Hands and feet: Manicures and pedicures. OMG, I love to do these, I just never buy them for myself. Wanna make it particuarly cool? Make it a day out with me, we'll go get our digits done and hang out all afternoon or something. Come on, it's a cheap date! I'll buy lunch!

Cleaning: I am going to forgo cleaning for a while, and not just as a professional sideline. My health has suffered, and until it feels strong and robust again, I will need help getting/keeping the house clean. Help clean, it counts as a present. A rare and priceless gift, really. Bonus points if you help me before Christmas so I can give my SO one of his promised presents. (Space for the kids.)

Massage. Need I say more?


DON'T:
Buy me random crap. I don't need any more leopard spotted knickknacks. I don't need Knickknacks of any kind, really. I don't care how cute that cast resin fairy from the dollar store looks, I don't need one and there's no where to put it here. Unless you are sure that it's useful or fits one of the guilty pleasure categories above, don't give it to me unless there's special significance.
For example, if you made a wonderful piece of art and want to give that to me, I will be delighted and grateful. If you're giving me a knickknack because it has a special history or significance to you (or me) that's ok, too. Please, no perfunctory gifts. I would rather that you give me a roll of Toilet paper, gaily wrapped. Seriously.

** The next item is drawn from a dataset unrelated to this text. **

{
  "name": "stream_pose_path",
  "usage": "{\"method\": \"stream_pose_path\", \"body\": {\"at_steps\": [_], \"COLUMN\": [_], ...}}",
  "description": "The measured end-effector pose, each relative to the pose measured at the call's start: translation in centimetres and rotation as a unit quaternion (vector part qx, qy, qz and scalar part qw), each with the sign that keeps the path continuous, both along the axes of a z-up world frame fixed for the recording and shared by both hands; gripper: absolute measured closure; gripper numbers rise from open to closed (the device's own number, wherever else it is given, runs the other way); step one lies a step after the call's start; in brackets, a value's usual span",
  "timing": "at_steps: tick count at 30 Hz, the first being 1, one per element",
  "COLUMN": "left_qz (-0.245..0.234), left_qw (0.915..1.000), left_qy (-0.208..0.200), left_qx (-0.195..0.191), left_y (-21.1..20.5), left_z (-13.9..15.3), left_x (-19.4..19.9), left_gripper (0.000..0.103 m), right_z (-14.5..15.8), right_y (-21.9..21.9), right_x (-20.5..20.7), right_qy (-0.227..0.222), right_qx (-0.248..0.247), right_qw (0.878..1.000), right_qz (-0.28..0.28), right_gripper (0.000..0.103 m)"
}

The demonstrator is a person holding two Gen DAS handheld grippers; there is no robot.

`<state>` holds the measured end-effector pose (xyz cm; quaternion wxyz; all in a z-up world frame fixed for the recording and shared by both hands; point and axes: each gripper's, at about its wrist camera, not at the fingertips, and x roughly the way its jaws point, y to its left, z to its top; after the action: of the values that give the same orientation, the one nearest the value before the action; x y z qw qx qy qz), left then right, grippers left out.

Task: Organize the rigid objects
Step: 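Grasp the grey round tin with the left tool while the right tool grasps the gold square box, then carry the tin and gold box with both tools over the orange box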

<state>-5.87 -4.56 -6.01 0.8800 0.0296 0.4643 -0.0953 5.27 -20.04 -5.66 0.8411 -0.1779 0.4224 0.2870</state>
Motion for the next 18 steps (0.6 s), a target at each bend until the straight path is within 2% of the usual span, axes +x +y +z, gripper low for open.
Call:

No kitchen stuff unless you are really sure that I need it. Not sure? Ask my SO or Allura. Don't ask my Mom, she hasn't the faintest clue what I need domestically.

NO CANDLES. NO CANDLEHOLDERS. NO KIDDING. I sell these, remember? So you are either getting me something that I could have gotten at a consultant discount, (and therefore you spent WAY too much money) or you are buying me candle stuff that doesn't feed my business and will merely collect dust and get in the way. I HAVE to be a candle snob, until I move somewhere with much much more storage, I will continue to be.
Now, you could always buy PL items FROM me and give them to me, but that seems silly to me. Don't you agree?

Food: Ok, I mentioned FOOD in the "DO" list. Here's some help on that score: I don't like raspberry flavored things. I have been known to eat very fresh or fresh-frozen raspberries and liked them, but I don't like candy, cookies, chocolate, coffee, or teas that are flavored with "raspberry". ICK.
Don't give me something with MSG or HYDROLYZED/AUTOLYZED STUFF in it. I cannot eat it, so I will just have to donate it to the poor. Or Brad. (Which is essentially the same thing.) This means NO SAUSAGE, by the way.

Books: Ok, I thought of a kind of book I DON'T want. Self-help books, unless there is specific wisdom you wish to share. For example, if you read The Dance Of Anger and it totally changed your life and your viewpoint, and helped you in your struggle to get sane, and you really want me to reap the benefits of its pearls of wisdom, by all means give me the book.
However, if you give me a book called "Managing Your Money" because you think I need help managing my money, I am going to manage to throw that book away. And throwing books away is a SIN.
(Grandma, I'm talking to you. I know you will never read this, but I felt a need to say it.)

Regifts: Unless they fall into the above "do" categories, don't bother. Just throw it away or donate it to charity. NO PERFUNCTORY GIFTS, DAMMIT!